Sunday, June 26, 2016

Week Three: Reflective Summary or Difficulty Building Bridges

I always feel like I am in a confessional when I write my reflective summary.  For those of you who read these, my apologies in advance!  This week, I felt like I was traversing a huge cultural divide between what I believe about information and knowledge and the practices that occur in many school districts.  We have tremendous power as educators to change our world for the better and yet there is a parochialism that is so invasive within the system which undermines the free exchange of information and the development of collaboration which has the potential to create new channels of understanding.

I believe more than anything else, this stifles human growth and keeps information in a very few hands rather than distributed in collaborative environments where change is truly possible.  I do not believe information should be a commodity.

On a more micro level, this week, I had some difficulty building bridges between the information I am working on for ILT5340.  I do not know if it was just me or if others experienced this week the same way I did.  The daily creates felt disjointed from the readings for the first time in the course.  I spent a lot of time thinking them through and working out the technical details.  In particular the plotagon was time consuming.  I felt the outcome was worth it simply because it is something I can use with my students and which is very engaging.  The video was easier to produce--but if I had to be honest, my children probably got more out of that experience than I did as they acted as my camera operators and technical support.  In retrospect, I would have used them as actors and done more of the technical work myself.

These activities felt a bit disjointed from the required readings WHICH I LOVED!  As a former homeschooler and someone who supports alternative education, the whole notion of DIY completely resonated with me.  I have watched so much of the backlash against the DIY movement play out as the professionals clamor to hold tightly to their proprietary knowledge.  The collaborative nature of building understanding through communities of practice is something that just rings so true to me and frankly, is something we should embrace across fields.  We need to build bridges and create on ramps for participation in these communities.  On this level, I was able to create some continuity between my own belief and practice.
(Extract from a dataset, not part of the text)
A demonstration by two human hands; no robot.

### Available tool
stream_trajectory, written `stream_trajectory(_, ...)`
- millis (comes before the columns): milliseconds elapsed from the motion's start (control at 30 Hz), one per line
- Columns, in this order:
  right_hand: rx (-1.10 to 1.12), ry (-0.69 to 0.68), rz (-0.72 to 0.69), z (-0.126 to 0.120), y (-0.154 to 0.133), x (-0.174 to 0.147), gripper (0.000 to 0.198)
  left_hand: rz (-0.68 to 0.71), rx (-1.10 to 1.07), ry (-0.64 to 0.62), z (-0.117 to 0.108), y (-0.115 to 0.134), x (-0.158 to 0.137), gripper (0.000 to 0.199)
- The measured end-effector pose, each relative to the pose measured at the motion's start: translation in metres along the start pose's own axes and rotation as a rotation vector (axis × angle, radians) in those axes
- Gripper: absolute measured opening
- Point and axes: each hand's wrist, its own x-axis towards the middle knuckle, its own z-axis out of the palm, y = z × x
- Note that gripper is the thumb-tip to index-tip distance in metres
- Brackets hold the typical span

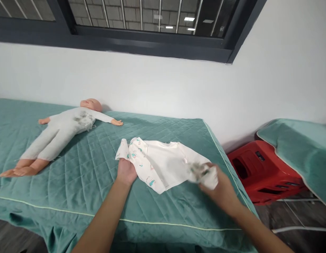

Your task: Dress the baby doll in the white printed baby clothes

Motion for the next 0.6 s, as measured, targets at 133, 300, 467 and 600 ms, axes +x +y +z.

I spent a good time this week on an outside reading, The Story Factor by Annette Simmons.  I was struck by a particular quote:  "People don't want more information. They are up to their eyeball in information. They want faith...Faith needs a story to sustain it - a meaningful story that inspires belief in you and renews hope that your ideas indeed offer what you promise...Story is your path to creating faith. Telling a meaningful story means inspiring your listeners...to reach the same conclusions you have reached and decide for themselves to believe what you say and do what you want them to do. People value their own conclusions more highly than yours. They will only have faith in a story that has become real for them personally. Once people make your story, their story, you have tapped into the powerful force of faith. Future influence will require very little follow-up energy from you and may even expand as people recall and retell your story to others."

I have been thinking about how true this is in the digital stories I have chosen to review.  Ultimately, I am drawn to those very human stories which dig into issues of empathy.  These stories are high impact and they do create faith--faith in humanity, in the ability to change, in the power that is inherent in taking risks.  The vast majority of making meaning for me grew out of this outside reading this week.

Where I think I fell short was in building cognitive bridges for myself between the activities and the information in the course this week.  I wish I could have done this better.  I don't usually struggle with this quite as much as I did this week.